• What the exercise asks: An exact copy of every entry is needed, with no images.

··· Input records ···

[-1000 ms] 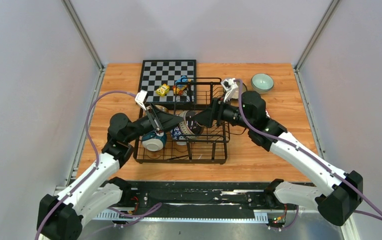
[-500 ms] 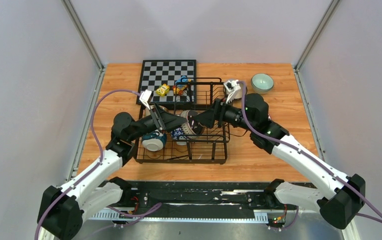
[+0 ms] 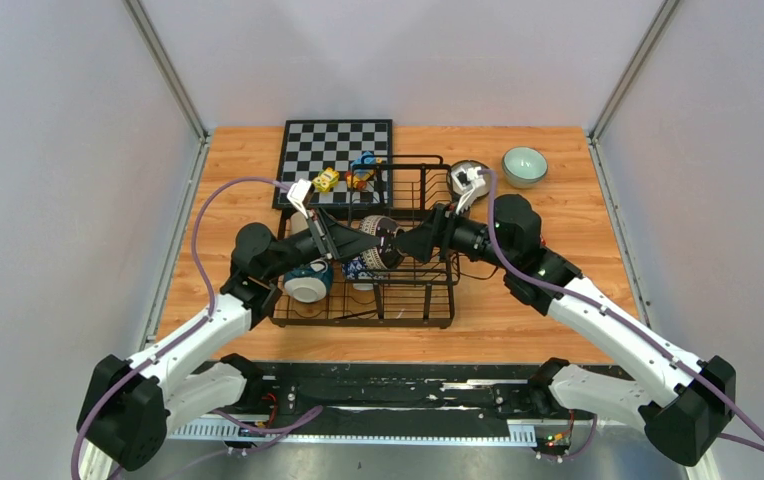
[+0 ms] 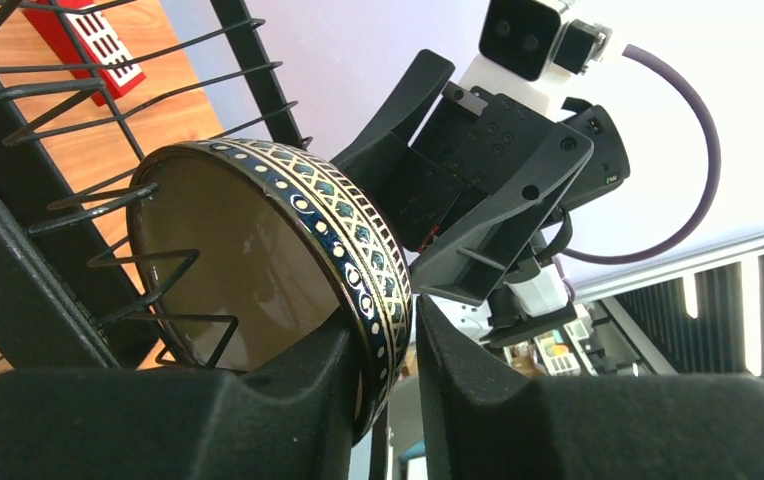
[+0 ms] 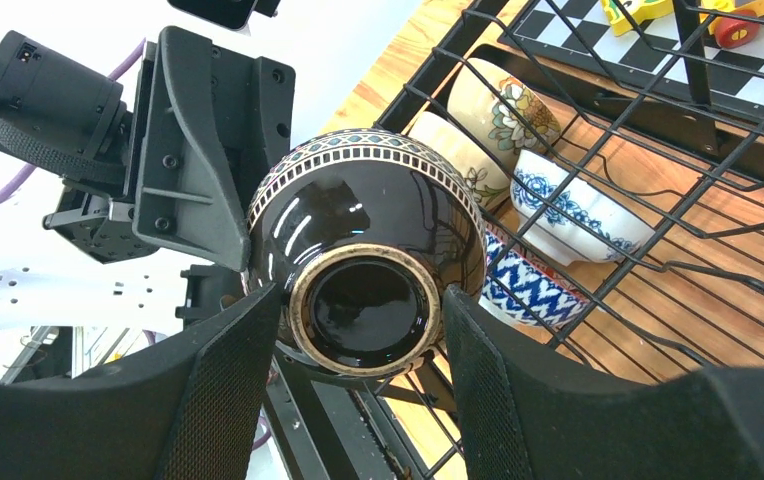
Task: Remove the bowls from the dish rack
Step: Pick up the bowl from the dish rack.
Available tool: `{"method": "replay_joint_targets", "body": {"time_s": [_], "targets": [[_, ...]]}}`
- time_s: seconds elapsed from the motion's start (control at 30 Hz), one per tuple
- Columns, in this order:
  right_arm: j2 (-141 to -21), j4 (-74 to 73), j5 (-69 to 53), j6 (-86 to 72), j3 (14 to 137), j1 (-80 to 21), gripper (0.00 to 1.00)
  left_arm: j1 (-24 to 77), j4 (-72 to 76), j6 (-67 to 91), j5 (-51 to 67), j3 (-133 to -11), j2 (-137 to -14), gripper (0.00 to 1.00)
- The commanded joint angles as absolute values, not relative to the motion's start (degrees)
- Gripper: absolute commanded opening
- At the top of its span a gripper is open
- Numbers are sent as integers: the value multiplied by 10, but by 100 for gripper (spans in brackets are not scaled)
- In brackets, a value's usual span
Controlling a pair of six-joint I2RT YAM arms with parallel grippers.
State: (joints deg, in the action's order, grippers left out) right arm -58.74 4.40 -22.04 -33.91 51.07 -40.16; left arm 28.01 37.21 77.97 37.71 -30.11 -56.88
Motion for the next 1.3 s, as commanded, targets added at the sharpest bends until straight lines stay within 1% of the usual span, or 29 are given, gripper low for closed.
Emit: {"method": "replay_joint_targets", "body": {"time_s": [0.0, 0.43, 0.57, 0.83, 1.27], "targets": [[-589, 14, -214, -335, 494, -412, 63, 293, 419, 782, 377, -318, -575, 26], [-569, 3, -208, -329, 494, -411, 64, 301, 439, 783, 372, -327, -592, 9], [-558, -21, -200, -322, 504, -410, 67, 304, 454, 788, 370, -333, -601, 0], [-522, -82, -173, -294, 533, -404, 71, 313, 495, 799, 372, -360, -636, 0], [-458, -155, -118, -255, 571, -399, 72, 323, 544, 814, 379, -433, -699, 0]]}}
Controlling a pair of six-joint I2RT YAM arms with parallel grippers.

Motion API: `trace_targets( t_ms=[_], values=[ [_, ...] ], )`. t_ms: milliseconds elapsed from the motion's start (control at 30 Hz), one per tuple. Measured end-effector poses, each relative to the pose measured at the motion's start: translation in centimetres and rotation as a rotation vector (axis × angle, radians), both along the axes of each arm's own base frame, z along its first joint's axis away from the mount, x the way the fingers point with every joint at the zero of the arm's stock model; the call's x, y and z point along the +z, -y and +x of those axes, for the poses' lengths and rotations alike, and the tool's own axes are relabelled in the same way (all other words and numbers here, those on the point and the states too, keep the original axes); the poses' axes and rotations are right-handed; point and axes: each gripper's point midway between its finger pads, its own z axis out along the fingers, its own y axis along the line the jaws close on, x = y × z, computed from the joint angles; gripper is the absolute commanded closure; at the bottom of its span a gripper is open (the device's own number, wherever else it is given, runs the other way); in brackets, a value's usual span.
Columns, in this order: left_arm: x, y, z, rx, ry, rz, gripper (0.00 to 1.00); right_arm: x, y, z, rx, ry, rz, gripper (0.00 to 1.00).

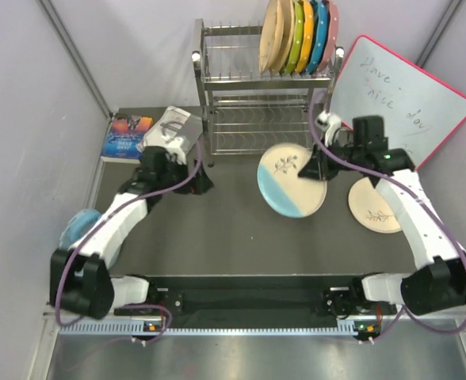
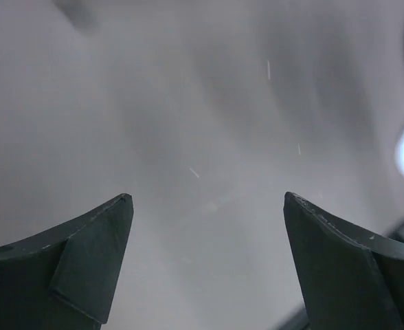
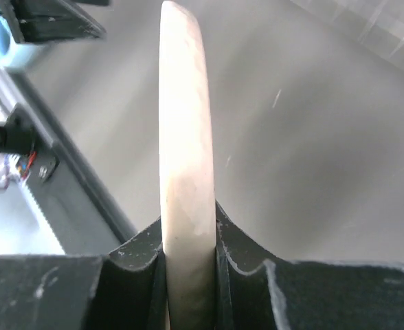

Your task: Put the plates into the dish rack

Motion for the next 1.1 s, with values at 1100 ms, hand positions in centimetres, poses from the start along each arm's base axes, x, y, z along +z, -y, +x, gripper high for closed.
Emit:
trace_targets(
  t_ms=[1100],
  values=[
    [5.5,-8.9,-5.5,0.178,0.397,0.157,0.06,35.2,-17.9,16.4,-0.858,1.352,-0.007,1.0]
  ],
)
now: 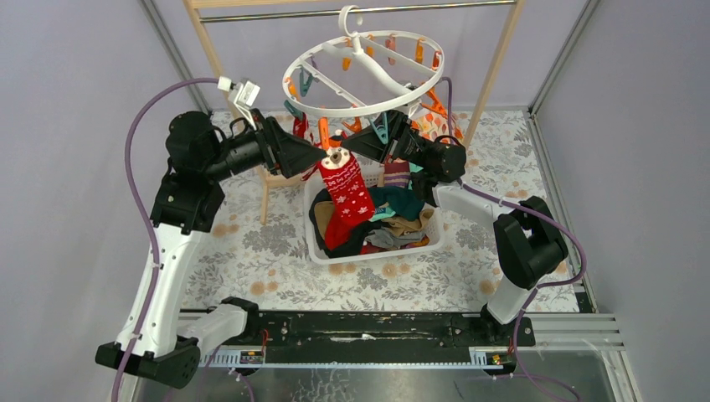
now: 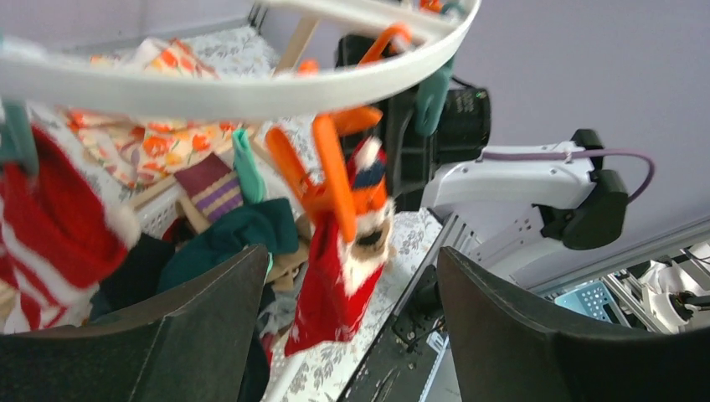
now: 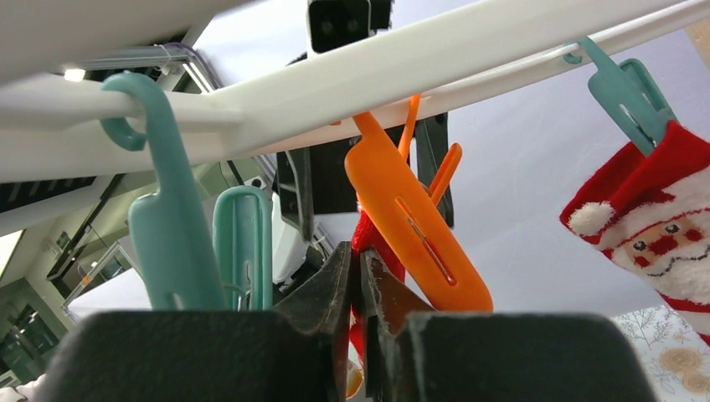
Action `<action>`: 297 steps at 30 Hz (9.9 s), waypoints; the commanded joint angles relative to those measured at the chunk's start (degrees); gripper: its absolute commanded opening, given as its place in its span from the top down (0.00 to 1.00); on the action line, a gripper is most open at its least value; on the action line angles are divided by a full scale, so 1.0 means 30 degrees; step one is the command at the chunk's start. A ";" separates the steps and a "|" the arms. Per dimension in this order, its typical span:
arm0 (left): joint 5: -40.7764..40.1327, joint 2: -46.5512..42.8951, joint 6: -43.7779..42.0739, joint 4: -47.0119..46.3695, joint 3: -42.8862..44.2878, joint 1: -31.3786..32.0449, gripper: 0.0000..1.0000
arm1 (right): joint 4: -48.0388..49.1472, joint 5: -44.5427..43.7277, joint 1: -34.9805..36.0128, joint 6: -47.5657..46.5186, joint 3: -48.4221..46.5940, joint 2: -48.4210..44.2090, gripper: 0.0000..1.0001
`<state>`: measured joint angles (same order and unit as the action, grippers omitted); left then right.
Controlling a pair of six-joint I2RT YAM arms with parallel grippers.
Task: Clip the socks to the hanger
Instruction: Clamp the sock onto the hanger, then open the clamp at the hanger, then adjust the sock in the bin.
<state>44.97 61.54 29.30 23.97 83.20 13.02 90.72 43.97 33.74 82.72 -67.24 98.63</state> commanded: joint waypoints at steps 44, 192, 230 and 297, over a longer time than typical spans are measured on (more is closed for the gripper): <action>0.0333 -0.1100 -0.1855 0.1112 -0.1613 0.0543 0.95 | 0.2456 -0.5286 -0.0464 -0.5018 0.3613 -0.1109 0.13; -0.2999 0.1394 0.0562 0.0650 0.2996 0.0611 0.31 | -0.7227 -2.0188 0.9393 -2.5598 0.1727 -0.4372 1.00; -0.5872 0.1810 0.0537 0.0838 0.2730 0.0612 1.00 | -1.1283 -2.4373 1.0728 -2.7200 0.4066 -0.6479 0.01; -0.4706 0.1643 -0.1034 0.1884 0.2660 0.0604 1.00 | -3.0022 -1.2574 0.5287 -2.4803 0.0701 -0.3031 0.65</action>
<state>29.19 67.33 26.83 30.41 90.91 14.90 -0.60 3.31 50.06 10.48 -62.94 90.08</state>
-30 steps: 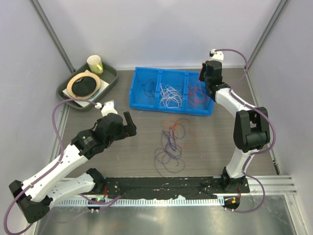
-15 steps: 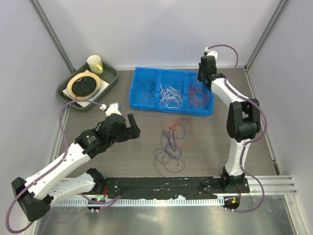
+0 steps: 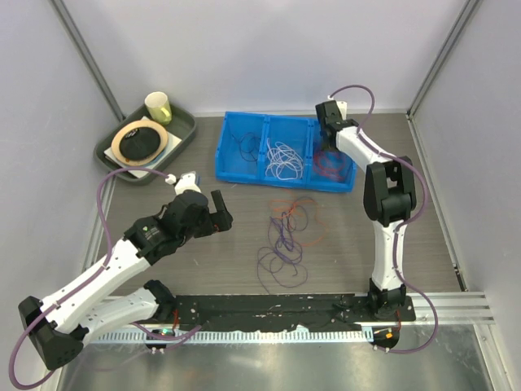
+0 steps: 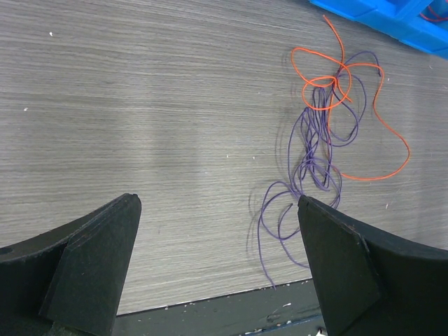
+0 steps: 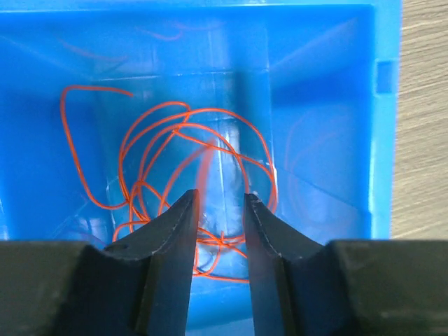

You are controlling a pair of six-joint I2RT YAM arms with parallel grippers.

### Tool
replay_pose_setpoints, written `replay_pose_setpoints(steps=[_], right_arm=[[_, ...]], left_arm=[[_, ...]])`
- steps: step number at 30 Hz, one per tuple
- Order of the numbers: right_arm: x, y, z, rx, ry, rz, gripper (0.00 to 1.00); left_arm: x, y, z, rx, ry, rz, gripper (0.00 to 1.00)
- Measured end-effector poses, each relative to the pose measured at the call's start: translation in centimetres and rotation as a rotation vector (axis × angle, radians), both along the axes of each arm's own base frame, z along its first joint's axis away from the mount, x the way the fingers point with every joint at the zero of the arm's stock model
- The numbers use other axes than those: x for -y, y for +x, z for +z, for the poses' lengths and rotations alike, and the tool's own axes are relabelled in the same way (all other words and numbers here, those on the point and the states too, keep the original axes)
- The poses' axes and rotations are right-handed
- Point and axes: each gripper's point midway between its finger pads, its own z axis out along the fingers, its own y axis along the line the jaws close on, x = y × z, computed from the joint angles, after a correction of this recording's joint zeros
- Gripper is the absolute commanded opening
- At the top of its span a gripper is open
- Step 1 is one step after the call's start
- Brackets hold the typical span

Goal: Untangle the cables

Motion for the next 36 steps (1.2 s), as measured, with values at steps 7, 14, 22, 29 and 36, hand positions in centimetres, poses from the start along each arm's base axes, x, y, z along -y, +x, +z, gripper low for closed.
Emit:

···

• Response to this task:
[-1000 ms] 
[-500 ms] 
[+0 ms] 
[+0 ms] 
[+0 ms] 
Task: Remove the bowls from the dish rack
Step: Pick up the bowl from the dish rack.
Available tool: `{"method": "replay_joint_targets", "body": {"time_s": [_], "targets": [[_, ...]]}}`
- time_s: seconds elapsed from the motion's start (control at 30 Hz), one per tuple
- Columns, in this order:
  right_arm: j2 (-141 to -21), j4 (-74 to 73), j5 (-69 to 53), j6 (-86 to 72), j3 (14 to 137), j1 (-80 to 21), gripper (0.00 to 1.00)
  left_arm: j1 (-24 to 77), j4 (-72 to 76), j6 (-67 to 91), j5 (-51 to 67), j3 (-133 to -11), j2 (-137 to -14), gripper (0.00 to 1.00)
- The commanded joint angles as absolute values, not relative to the motion's start (degrees)
- Gripper: absolute commanded opening
- At the top of its span a gripper is open
- Numbers are sent as integers: the value multiplied by 10, but by 100 for gripper (spans in brackets are not scaled)
- In brackets, a value's usual span
Controlling a pair of six-joint I2RT YAM arms with parallel grippers.
State: (joints deg, in the action's order, grippers left out) right arm -58.74 4.40 -22.04 -33.91 51.07 -40.16; left arm 28.01 37.21 77.97 37.71 -30.11 -56.88
Motion for the next 1.3 s, as commanded, targets added at the sharpest bends until straight lines stay within 1% of the usual span, or 29 are given, gripper low for closed.
Emit: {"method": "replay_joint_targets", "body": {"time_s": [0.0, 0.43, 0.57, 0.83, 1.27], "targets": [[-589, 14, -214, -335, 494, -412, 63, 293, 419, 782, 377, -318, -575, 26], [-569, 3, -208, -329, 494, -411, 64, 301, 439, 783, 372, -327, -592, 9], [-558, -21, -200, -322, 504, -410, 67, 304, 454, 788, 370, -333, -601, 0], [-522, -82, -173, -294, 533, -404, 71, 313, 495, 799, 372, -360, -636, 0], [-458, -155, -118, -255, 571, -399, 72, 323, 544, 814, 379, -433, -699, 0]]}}
Controlling a pair of six-joint I2RT YAM arms with parallel grippers.

Motion API: `trace_targets( t_ms=[_], values=[ [_, ...] ], )`. t_ms: milliseconds elapsed from the motion's start (control at 30 Hz), one per tuple. Measured end-effector poses, each relative to the pose measured at the motion's start: translation in centimetres and rotation as a rotation vector (axis × angle, radians), both along the axes of each arm's own base frame, z along its first joint's axis away from the mount, x the way the fingers point with every joint at the zero of the arm's stock model; the call's x, y and z point along the +z, -y and +x of those axes, for the poses' lengths and rotations alike, and the tool's own axes are relabelled in the same way (all other words and numbers here, those on the point and the states too, keep the original axes); the poses' axes and rotations are right-handed; point and axes: each gripper's point midway between its finger pads, its own z axis out along the fingers, its own y axis along the line the jaws close on, x = y × z, computed from the joint angles; gripper is the absolute commanded closure; at the bottom of its span a gripper is open (the device's own number, wherever else it is given, runs the other way); in brackets, a value's usual span.
Columns, in this order: left_arm: x, y, z, rx, ry, rz, gripper (0.00 to 1.00); right_arm: x, y, z, rx, ry, rz, gripper (0.00 to 1.00).


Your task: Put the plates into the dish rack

Motion for the next 1.1 s, with values at 1100 ms, hand positions in centimetres, poses from the start along each arm's base axes, x, y, z along +z, -y, +x, gripper high for closed.
Emit:
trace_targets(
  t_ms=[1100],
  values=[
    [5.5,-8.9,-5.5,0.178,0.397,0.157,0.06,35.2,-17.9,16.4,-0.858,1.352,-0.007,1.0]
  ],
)
now: 
now: 
now: 
Action `<action>`: 297 steps at 30 Hz (9.9 s), waypoints; the commanded joint angles relative to those measured at the chunk's start (degrees); gripper: its absolute commanded opening, given as its place in its span from the top down (0.00 to 1.00); on the action line, a gripper is most open at its least value; on the action line angles are divided by a full scale, so 1.0 means 30 degrees; step one is the command at the chunk's start. A ";" separates the steps and a "|" the arms. Per dimension in this order, its typical span:
arm0 (left): joint 5: -40.7764..40.1327, joint 2: -46.5512..42.8951, joint 6: -43.7779..42.0739, joint 4: -47.0119..46.3695, joint 3: -42.8862..44.2878, joint 1: -31.3786..32.0449, gripper: 0.0000..1.0000
arm1 (right): joint 4: -48.0388..49.1472, joint 5: -44.5427..43.7277, joint 1: -34.9805..36.0128, joint 6: -47.5657..46.5186, joint 3: -48.4221..46.5940, joint 2: -48.4210..44.2090, gripper: 0.0000..1.0001
`<state>`: measured joint angles (same order and unit as the action, grippers omitted); left then right.
Controlling a pair of six-joint I2RT YAM arms with parallel grippers.
Task: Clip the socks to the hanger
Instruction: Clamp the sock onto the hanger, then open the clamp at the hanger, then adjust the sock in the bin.
<state>44.97 61.54 29.30 23.97 83.20 13.02 90.72 43.97 33.74 82.72 -67.24 98.63</state> commanded: joint waypoints at steps 44, 192, 230 and 297, over a longer time than typical spans are measured on (more is closed for the gripper): <action>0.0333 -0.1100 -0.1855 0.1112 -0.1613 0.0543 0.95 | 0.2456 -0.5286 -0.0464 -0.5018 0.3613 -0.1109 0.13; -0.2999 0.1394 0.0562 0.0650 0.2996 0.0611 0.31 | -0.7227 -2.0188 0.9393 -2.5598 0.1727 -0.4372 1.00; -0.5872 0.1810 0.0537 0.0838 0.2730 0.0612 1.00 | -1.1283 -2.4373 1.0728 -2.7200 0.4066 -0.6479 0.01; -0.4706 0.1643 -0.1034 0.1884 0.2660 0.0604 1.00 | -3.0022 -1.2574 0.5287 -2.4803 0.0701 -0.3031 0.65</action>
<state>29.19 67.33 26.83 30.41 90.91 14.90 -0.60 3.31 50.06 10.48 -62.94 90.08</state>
-30 steps: 
-15 steps: 
+0 steps: 
+0 steps: 
+0 steps: 

You are controlling a pair of six-joint I2RT YAM arms with parallel grippers.

### Tool
replay_pose_setpoints, written `replay_pose_setpoints(steps=[_], right_arm=[[_, ...]], left_arm=[[_, ...]])`
- steps: step number at 30 Hz, one per tuple
- Order of the numbers: right_arm: x, y, z, rx, ry, rz, gripper (0.00 to 1.00); left_arm: x, y, z, rx, ry, rz, gripper (0.00 to 1.00)
- Measured end-effector poses, each relative to the pose measured at the call's start: translation in centimetres and rotation as a rotation vector (axis × angle, radians), both along the axes of each arm's own base frame, z along its first joint's axis away from the mount, x the way the fingers point with every joint at the zero of the arm's stock model
- The numbers use other axes than those: x for -y, y for +x, z for +z, for the poses' lengths and rotations alike, and the tool's own axes are relabelled in the same way (all other words and numbers here, those on the point and the states too, keep the original axes)
- The poses' axes and rotations are right-handed
- Point and axes: each gripper's point midway between its finger pads, its own z axis out along the fingers, its own y axis along the line the jaws close on, x = y × z, computed from the joint angles, after a correction of this recording's joint zeros
- Gripper is the absolute commanded opening
- At the top of its span a gripper is open
- Step 1 is one step after the call's start
- Brackets hold the typical span

Goal: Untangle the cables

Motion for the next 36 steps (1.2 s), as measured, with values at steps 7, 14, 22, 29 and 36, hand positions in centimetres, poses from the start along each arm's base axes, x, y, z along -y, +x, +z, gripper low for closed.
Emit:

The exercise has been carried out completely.